Architecting a Conversion Engine in Swift
When an application needs to convert among formats such as Markdown, HTML, rich text, and PDF, how can it prevent conversion logic from growing quadratically as more formats are added? Arthur Van Siclen explains the solution he developed for Minimal: introduce an Intermediate Representation, or IR, so that each format only needs its own Parser and Renderer. With six formats, this reduces the number of conversion relationships from 30 to 12.
Its treatment of lossy conversion is particularly worth learning from. Different formats do not have equivalent expressive capabilities, so Minimal uses Concession to explicitly record formatting that was downgraded, content that was dropped, or data that was truncated during conversion, rather than pretending that every conversion can be lossless.
Tools
SwiftOS: Building a Real Operating System with Embedded Swift
SwiftOS is a 64-bit ARM operating system written almost entirely from scratch in Embedded Swift. Its author, Andrey Sapunov, began with a straightforward idea: rather than learning operating-system concepts only from books, why not build one and truly understand how kernels, memory, processes, and devices work together?
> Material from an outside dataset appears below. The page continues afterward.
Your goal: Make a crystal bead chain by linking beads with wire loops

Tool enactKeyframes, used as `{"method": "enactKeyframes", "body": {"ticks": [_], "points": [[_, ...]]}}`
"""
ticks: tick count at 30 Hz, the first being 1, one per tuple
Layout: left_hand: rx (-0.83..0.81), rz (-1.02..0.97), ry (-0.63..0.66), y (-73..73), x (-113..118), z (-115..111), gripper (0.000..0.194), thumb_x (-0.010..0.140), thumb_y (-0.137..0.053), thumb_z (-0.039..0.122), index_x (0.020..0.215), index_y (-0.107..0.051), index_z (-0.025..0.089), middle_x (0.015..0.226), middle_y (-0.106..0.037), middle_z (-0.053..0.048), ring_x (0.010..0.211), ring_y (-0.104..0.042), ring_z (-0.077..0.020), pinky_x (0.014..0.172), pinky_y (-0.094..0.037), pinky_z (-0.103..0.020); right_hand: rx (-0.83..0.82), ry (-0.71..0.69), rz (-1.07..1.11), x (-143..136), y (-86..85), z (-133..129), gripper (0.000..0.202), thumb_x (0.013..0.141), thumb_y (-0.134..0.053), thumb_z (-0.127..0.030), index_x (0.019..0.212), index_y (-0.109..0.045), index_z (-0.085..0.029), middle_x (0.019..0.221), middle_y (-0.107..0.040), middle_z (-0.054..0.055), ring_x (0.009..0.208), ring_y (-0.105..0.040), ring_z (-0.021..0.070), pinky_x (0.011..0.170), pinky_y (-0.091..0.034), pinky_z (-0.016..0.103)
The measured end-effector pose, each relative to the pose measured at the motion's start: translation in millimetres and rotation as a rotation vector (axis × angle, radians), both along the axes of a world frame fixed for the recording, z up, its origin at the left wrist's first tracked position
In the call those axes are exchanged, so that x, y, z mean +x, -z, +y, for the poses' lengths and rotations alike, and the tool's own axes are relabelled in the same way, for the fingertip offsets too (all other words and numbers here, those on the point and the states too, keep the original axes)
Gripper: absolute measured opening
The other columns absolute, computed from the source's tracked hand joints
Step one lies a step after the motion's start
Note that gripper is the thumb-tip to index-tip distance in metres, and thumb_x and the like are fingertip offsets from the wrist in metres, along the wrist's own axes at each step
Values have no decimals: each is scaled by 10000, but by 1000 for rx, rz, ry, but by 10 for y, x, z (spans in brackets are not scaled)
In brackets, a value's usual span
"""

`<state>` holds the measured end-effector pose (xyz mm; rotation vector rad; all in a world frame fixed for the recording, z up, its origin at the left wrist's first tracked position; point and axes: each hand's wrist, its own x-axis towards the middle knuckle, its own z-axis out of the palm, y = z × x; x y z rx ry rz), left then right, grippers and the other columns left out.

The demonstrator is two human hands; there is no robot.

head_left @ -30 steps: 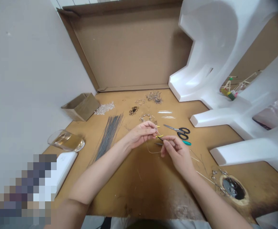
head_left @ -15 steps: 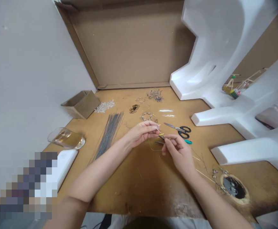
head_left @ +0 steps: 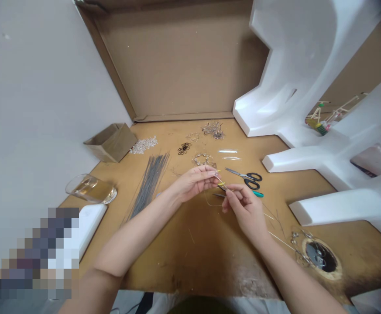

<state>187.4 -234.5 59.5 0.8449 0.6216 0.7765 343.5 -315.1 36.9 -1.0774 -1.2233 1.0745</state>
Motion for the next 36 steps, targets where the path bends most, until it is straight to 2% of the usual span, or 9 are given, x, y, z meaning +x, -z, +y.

His choice of Swift was not merely a matter of language preference. He wanted to preserve predictable code generation and low-level control while using Swift’s type system, ownership model, and modern engineering tools to make systems code safer and easier to express.
SwiftOS follows a distinctly modern systems architecture: AArch64, MMU-based process address-space isolation, a custom syscall ABI, a capability-oriented authorization model, static linking, a signed read-only base image, and a native Swift userland. It already includes an in-kernel TCP/IP stack, can run nginx and Node.js, and is deployed on a real Hetzner Cloud ARM instance—the project’s website is hosted by SwiftOS itself.
We may still need more time before Swift is widely used within Apple’s operating system kernels. But SwiftOS proves at least one thing: Embedded Swift is no longer limited to firmware and bare-metal examples. It is capable of supporting an operating system with process isolation, user-space programs, a network stack, and real service workloads.
Loupe: Giving AI Agents Runtime Evidence for Native Apple UIs
Loupe, created by Won Heo, is a runtime diagnostics and E2E verification tool for Apple platforms. It is particularly useful when AI coding agents such as Codex and Claude Code participate in native UI development. Loupe does not replace xcodebuild, XCTest, or other tools responsible for building and testing an application. Instead, by injecting or linking a runtime into a debug build, it adds a runtime UI evidence layer on top of them. From the app that is actually running, it can collect UIKit and AppKit view structures, accessibility information, screenshots, logs, URLSession network activity, and state such as Defaults and Feature Flags, then expose querying and auditing capabilities through its CLI.
An agent can begin with a compact observation of the UI, inspect specific nodes in greater detail as needed, perform simulator-visible actions such as tap, swipe, drag, and type, and record before-and-after snapshots, diffs, and traces. It can also make probe-like runtime changes to selected UIKit properties and constraints, quickly verify whether an adjustment works, and then return to the source code to implement the actual fix. This turns questions such as “Does it look right?”, “Does the interaction work?”, and “Has the layout drifted?” from screenshot-driven guesswork into a reviewable and reproducible chain of evidence.